I’ve made a variety of different sawhorses over the years, in fact, before I had a shop, I did almost all my work outdoors on a pair of sawhorses. The first ones I built were the result of following a plan in an old Fine Homebuilding article, which detailed a splay-legged horse using 2×6 top and legs, and 1×3 stretchers. This horse can be seen in the series of posts done recently on Germaine’s deck and fence. They were fine, and sturdy, but held together with screws, so inevitably their lifespan is less than I would like. I gave this set of sawhorses to a friend a few years back, and he still uses them.
The next set I built were based on drawings in one of the Japanese carpentry layout books I have, and the first set I made didn’t in fact go together so well. I was puzzled why the joinery didn’t work out as I thought it should. Months later, I was re-reading the layout book and it suddenly dawned upon me what they were talking about with those funny drawings I hadn’t paid enough attention to the first time around.
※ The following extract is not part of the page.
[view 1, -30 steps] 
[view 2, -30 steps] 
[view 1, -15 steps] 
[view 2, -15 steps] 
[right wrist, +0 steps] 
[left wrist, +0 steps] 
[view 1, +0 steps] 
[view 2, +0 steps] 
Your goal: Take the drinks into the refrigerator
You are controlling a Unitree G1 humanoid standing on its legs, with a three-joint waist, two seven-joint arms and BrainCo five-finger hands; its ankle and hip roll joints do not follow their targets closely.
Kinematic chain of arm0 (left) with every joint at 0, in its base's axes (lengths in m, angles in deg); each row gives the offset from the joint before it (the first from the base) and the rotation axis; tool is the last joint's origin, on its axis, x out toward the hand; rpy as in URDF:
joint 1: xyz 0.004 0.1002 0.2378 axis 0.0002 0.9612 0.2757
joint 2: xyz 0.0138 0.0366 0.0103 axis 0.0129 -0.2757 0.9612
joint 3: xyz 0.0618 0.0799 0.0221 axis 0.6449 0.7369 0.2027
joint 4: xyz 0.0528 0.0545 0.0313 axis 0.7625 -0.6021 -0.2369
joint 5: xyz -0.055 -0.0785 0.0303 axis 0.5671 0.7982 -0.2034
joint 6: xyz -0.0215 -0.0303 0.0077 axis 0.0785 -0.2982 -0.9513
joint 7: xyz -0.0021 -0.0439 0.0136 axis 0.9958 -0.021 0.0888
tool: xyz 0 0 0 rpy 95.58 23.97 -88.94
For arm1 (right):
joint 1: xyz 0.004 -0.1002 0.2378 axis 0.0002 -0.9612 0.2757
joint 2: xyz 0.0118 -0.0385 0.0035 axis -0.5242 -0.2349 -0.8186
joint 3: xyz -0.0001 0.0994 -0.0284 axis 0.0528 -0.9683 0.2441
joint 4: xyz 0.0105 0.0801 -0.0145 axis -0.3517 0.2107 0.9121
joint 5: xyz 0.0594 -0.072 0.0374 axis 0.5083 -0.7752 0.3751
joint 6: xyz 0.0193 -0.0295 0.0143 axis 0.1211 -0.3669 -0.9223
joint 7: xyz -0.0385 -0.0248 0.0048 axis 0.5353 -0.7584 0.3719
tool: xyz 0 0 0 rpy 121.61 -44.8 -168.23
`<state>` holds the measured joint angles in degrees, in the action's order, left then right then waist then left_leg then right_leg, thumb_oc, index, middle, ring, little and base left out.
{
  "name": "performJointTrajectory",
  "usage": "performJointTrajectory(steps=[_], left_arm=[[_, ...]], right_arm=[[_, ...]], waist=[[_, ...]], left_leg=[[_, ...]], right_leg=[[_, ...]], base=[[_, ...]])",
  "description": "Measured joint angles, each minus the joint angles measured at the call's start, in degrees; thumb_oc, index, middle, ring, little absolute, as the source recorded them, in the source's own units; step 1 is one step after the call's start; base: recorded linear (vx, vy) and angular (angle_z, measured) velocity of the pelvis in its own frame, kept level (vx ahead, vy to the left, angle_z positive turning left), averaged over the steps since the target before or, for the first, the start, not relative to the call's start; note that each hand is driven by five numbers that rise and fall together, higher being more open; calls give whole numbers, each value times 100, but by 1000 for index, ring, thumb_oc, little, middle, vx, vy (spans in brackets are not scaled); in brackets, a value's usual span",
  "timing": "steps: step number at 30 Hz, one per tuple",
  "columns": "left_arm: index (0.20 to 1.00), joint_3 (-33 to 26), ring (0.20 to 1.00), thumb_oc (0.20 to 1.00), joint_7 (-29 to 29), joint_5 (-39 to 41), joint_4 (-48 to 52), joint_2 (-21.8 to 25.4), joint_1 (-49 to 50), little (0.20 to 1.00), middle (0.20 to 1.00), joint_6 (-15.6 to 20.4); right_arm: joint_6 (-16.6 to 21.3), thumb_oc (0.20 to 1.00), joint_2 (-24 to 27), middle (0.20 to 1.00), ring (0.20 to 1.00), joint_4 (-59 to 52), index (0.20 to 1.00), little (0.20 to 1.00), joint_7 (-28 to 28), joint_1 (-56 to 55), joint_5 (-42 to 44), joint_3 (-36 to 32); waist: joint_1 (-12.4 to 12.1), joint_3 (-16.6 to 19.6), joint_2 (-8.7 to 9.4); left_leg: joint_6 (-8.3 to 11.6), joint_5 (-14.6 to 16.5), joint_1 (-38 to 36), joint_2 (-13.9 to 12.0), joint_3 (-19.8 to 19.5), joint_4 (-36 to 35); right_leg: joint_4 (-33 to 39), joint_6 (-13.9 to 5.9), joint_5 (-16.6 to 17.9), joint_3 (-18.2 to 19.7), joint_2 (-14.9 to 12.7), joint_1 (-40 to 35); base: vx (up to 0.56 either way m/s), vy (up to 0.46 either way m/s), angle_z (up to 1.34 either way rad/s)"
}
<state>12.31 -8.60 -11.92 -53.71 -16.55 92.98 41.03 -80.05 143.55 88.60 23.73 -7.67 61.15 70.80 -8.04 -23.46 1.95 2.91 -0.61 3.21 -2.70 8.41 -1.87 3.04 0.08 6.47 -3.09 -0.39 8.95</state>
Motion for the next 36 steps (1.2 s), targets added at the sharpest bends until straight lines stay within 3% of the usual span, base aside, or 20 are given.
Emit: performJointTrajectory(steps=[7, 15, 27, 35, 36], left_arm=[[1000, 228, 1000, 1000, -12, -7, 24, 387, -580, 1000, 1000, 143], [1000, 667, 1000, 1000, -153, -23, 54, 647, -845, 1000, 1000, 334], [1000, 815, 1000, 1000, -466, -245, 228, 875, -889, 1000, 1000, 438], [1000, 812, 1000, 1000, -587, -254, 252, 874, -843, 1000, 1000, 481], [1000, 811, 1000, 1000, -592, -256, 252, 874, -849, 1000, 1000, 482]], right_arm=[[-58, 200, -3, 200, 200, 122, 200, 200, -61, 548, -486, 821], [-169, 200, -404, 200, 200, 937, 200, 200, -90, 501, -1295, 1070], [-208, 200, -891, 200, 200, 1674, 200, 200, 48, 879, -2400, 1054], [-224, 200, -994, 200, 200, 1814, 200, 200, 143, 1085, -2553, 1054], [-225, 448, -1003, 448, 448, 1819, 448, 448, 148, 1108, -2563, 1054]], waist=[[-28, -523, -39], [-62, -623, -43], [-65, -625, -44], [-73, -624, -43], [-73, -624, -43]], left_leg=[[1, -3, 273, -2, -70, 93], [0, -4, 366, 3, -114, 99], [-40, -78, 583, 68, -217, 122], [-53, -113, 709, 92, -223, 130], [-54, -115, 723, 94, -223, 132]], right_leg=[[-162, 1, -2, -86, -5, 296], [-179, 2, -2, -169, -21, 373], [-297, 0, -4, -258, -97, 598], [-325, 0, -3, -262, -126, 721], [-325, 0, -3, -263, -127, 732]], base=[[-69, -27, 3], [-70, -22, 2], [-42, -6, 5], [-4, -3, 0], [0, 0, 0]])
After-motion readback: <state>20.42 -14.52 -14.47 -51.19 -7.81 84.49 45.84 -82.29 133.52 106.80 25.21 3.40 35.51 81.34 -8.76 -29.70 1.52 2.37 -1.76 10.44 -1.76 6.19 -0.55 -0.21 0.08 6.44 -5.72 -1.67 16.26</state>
The key point to any structure with splayed legs/posts, like a sawhorse, is that when the leg splays out along a 45˚ line in plan (that is, slopes an equivalent amount in two directions at once, these directions being 90˚ in relation to one another), the leg takes a ‘diamonded‘ aspect where it meets the floor. This is more easily explained in pictures.
Here is the leg, which is square in section – you can see that I have marked out a center-line on each face, and connected them across the bottom of the foot:
The grain pattern seen in the above picture is ideal for this application – indeed, for any post section.
Now, if I take that leg, and make a cut across the end that is 90˚ to the leg, and place it upon the floor, obviously it will produce a square outline:
Now I take the end and cut it at slope, both ways, which is effectively a cut along the 45˚ axis of the cross-section, arris to arris. Then I place that upon the floor and trace it’s outline and mark the locations of the center-lines as well:
Note carefully in the photo above how the center-lines on the leg which has had the angular cut do not meet the floor at the same place as the leg with the 90˚ cut.
As you can see, the leg, square in section, produces a diamond-shaped profile where it meets the floor. The greater the slope is, the more pronounced the effect. That means, therefore, that any horizontal plane, such as is occupied by a top board, or a stretcher between legs, will also cut through a diamond-shaped section of leg.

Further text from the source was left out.